From a regional perspective, the following stands out:

• 76% of acquisitions in British Columbia were made by US corporates, versus 65% and 56% in Ontario and Quebec, respectively. It appears that the farther a company is from the west coast (or Silicon Valley), the lower its odds of being acquired by a US corporate. Could something as simple as the cost of travel be deterring Valley-based companies from frequenting Toronto and Montreal?

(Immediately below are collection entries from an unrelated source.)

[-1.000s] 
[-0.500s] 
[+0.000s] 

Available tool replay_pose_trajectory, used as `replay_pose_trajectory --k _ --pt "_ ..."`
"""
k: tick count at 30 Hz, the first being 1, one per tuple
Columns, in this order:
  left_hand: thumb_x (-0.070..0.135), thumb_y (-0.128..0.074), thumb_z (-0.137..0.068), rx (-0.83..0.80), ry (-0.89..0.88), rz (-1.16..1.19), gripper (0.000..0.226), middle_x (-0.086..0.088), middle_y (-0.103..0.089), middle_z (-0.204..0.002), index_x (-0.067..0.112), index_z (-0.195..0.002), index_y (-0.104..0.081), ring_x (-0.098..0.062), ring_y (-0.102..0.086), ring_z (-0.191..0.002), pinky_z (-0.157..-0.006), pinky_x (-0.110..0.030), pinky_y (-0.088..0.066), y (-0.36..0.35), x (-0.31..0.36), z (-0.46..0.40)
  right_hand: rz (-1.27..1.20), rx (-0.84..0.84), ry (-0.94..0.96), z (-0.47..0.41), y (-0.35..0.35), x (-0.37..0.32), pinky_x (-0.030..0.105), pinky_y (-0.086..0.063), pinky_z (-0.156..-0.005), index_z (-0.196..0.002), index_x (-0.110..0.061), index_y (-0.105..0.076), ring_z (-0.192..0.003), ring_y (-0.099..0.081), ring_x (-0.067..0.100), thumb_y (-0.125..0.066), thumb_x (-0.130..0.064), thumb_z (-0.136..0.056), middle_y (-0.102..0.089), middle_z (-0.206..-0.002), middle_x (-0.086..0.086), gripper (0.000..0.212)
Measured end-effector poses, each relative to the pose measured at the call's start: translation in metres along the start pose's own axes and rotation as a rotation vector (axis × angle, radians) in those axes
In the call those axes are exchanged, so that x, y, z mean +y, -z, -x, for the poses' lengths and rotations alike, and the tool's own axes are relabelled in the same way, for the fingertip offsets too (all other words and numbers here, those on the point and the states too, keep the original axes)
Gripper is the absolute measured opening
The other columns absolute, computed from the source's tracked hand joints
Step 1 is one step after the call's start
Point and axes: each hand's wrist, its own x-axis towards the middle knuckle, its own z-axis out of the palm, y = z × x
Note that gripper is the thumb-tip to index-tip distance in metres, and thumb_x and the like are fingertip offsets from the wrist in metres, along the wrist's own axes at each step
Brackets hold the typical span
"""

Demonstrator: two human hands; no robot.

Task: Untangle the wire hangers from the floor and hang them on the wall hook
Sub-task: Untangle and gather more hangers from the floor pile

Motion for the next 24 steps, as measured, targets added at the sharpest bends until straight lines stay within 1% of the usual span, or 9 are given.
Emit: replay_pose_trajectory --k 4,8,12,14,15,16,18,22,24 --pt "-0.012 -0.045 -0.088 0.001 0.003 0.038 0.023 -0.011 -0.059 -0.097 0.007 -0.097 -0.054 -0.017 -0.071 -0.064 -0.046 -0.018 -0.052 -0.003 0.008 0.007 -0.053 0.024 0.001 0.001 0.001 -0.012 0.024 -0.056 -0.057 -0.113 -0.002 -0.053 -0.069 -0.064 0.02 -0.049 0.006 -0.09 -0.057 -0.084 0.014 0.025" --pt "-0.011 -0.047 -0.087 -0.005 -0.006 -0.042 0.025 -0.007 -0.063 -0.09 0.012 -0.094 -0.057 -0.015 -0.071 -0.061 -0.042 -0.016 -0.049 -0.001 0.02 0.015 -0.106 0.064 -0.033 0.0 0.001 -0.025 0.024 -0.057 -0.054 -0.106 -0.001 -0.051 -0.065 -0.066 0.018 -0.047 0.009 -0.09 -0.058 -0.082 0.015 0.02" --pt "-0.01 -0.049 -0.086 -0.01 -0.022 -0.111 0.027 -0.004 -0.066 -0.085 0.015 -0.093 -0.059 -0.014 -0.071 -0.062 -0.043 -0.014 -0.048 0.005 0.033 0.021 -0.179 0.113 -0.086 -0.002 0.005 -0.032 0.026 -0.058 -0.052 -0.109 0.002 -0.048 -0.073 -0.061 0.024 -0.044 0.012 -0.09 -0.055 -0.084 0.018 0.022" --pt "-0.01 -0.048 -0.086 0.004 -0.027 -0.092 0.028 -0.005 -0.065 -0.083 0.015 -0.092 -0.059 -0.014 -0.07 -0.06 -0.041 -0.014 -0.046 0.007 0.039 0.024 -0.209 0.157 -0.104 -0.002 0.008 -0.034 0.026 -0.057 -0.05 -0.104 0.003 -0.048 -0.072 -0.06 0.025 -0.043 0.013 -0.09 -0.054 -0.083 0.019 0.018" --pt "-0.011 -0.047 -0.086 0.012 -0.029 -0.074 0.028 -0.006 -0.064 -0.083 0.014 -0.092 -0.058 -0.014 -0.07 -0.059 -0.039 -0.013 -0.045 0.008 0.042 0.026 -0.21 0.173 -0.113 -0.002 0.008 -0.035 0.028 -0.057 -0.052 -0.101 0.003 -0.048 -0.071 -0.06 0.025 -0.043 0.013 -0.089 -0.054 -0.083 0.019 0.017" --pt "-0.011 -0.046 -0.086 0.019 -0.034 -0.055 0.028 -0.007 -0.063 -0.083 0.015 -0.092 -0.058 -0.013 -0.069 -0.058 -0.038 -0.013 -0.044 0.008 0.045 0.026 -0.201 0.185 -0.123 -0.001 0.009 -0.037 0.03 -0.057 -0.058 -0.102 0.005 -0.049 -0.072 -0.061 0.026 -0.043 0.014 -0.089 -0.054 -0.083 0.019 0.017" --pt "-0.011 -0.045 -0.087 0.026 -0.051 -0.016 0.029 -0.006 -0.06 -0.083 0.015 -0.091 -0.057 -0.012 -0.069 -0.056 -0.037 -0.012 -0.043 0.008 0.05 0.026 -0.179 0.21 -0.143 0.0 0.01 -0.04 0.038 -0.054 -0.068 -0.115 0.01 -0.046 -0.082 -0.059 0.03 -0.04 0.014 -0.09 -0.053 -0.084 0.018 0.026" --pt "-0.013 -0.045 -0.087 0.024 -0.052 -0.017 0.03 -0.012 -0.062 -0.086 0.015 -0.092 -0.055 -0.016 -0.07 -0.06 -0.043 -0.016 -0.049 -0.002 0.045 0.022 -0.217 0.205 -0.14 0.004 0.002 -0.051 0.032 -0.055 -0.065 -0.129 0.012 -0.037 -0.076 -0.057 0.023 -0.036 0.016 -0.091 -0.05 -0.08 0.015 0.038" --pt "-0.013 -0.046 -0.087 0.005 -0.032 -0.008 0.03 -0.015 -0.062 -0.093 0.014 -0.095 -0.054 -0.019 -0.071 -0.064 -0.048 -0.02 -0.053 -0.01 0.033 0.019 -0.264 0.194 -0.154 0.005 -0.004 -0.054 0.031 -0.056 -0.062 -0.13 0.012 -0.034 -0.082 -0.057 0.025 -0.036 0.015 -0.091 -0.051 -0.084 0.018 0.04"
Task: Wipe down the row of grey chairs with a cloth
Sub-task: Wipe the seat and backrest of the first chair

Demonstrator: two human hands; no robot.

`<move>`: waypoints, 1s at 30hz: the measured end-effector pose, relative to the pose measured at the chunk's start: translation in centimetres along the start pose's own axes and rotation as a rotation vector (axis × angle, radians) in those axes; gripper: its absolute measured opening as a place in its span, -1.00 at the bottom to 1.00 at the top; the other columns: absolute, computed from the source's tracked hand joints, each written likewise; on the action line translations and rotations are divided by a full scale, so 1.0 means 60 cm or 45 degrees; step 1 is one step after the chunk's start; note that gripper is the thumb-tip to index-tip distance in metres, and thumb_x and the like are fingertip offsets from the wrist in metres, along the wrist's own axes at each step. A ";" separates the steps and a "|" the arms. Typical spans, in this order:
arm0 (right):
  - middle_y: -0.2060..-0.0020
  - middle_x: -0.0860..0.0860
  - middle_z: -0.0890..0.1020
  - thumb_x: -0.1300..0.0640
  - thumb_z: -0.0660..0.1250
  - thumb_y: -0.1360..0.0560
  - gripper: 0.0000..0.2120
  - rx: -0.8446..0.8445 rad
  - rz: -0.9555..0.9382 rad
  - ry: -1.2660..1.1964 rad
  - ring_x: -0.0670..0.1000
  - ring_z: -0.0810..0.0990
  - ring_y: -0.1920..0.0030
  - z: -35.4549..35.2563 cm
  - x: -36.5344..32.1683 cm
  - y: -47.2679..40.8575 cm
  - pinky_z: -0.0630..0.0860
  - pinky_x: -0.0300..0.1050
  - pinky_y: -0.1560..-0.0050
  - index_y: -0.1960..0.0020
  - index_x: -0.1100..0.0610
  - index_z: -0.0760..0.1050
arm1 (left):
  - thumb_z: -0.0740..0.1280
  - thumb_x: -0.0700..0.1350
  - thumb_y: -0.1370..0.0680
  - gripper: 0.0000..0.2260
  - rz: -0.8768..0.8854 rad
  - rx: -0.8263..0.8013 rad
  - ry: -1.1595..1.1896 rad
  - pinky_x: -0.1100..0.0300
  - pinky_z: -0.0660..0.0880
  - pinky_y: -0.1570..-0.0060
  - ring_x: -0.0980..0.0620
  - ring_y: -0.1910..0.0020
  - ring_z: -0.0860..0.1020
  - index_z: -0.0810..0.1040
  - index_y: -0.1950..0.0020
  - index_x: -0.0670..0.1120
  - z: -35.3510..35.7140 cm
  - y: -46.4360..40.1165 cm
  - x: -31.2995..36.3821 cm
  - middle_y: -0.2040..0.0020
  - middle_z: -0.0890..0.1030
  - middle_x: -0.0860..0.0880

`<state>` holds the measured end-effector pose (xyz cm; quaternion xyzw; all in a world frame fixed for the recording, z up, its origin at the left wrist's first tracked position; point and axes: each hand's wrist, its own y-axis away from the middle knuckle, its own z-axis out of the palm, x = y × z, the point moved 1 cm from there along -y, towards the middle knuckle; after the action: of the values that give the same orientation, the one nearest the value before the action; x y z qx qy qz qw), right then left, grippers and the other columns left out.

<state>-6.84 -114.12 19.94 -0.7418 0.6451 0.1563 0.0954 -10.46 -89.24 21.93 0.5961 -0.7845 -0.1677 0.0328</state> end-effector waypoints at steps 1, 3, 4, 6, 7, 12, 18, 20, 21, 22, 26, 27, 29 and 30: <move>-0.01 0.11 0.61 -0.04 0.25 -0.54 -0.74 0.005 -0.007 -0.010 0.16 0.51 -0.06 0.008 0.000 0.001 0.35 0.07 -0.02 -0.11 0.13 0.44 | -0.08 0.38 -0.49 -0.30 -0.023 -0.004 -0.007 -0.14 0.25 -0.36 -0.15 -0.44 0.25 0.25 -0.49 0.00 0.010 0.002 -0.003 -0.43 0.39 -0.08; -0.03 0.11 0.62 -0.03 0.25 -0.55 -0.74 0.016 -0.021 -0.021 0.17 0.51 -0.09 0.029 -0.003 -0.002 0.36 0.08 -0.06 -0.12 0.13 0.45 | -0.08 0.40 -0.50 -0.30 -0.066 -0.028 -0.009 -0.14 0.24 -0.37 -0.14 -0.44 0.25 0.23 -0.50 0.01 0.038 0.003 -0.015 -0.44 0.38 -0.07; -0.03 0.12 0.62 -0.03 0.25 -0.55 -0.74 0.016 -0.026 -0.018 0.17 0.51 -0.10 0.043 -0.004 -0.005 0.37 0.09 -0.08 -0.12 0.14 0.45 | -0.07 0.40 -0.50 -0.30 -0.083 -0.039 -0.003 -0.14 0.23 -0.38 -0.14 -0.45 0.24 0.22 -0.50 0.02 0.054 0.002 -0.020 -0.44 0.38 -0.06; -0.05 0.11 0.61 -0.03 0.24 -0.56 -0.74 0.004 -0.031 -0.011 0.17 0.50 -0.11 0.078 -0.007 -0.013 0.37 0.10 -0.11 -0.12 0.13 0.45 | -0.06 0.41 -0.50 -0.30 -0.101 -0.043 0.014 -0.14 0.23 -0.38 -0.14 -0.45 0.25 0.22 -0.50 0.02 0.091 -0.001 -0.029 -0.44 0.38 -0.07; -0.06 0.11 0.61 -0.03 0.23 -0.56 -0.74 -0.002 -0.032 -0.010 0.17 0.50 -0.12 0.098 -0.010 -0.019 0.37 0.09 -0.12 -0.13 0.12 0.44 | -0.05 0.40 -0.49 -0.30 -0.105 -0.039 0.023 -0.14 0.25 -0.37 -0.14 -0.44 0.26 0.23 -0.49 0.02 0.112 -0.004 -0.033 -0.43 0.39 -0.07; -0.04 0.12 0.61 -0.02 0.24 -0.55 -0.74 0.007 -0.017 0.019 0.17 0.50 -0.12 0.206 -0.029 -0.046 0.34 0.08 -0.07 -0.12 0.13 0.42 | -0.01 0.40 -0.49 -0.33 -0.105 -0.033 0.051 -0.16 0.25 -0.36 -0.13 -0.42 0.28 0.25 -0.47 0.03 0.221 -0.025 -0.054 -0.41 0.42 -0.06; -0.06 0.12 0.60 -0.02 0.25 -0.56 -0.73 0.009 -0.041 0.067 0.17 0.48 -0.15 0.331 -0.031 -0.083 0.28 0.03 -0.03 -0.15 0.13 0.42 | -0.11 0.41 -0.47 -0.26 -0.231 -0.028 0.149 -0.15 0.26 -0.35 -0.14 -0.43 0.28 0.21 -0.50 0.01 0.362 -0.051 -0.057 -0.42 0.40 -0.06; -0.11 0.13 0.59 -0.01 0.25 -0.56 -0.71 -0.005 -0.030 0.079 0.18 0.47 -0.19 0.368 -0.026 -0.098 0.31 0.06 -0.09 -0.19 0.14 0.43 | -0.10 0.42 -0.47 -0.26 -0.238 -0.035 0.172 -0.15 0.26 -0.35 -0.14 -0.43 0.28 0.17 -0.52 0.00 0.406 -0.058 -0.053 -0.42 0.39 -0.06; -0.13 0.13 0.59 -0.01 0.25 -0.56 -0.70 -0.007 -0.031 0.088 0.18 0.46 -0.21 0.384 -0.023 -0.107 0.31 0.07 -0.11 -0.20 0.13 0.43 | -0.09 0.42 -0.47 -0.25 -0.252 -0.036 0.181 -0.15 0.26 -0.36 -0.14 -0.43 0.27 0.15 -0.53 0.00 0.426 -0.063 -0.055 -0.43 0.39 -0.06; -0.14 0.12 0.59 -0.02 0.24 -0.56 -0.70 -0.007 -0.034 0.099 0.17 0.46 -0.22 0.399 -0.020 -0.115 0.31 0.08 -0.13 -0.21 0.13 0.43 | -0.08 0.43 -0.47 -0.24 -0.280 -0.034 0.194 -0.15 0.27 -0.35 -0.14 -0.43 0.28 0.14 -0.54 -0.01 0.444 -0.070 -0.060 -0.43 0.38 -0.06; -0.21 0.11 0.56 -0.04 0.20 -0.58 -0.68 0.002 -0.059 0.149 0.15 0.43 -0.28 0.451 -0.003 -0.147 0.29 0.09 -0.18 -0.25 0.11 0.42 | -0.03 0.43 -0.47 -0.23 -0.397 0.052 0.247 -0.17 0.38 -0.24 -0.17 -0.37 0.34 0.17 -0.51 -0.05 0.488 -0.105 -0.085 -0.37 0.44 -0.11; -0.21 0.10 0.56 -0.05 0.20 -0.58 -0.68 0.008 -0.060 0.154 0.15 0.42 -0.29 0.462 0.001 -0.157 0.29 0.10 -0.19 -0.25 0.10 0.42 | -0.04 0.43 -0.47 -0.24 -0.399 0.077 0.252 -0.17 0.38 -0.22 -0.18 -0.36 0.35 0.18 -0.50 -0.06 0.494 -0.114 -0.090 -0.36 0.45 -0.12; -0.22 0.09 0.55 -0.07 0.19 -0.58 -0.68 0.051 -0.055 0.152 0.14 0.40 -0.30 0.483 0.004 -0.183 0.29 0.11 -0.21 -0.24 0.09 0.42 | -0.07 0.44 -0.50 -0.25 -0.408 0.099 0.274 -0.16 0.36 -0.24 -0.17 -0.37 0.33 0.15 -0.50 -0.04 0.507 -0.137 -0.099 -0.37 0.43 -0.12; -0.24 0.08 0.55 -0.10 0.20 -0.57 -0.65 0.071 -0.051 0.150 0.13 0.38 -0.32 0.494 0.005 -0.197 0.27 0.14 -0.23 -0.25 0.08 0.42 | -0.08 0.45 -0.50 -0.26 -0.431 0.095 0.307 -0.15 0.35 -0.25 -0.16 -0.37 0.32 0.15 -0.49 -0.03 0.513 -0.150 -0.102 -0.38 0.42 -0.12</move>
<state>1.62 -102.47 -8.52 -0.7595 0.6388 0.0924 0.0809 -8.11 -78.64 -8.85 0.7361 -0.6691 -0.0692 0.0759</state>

• While Quebec-based companies had the highest rate of acquisition by Canadian corporates, they also had the lowest exit valuations.This indicates Canadian corporate purchase prices are much lower than those of US corporates. 

• All six of Google’s Canadian acquisitions were made in Ontario. This is where two out of three of Google’s Canadian offices are located.

• All three of Twitter’s Canadian acquisitions were made in British Columbia. With companies like HootSuite blossoming, we can’t help but wonder if Canada’s west coast is becoming a hub for social media talent and innovation.

As seen through this data, the US plays a big role in driving Canadian company exits.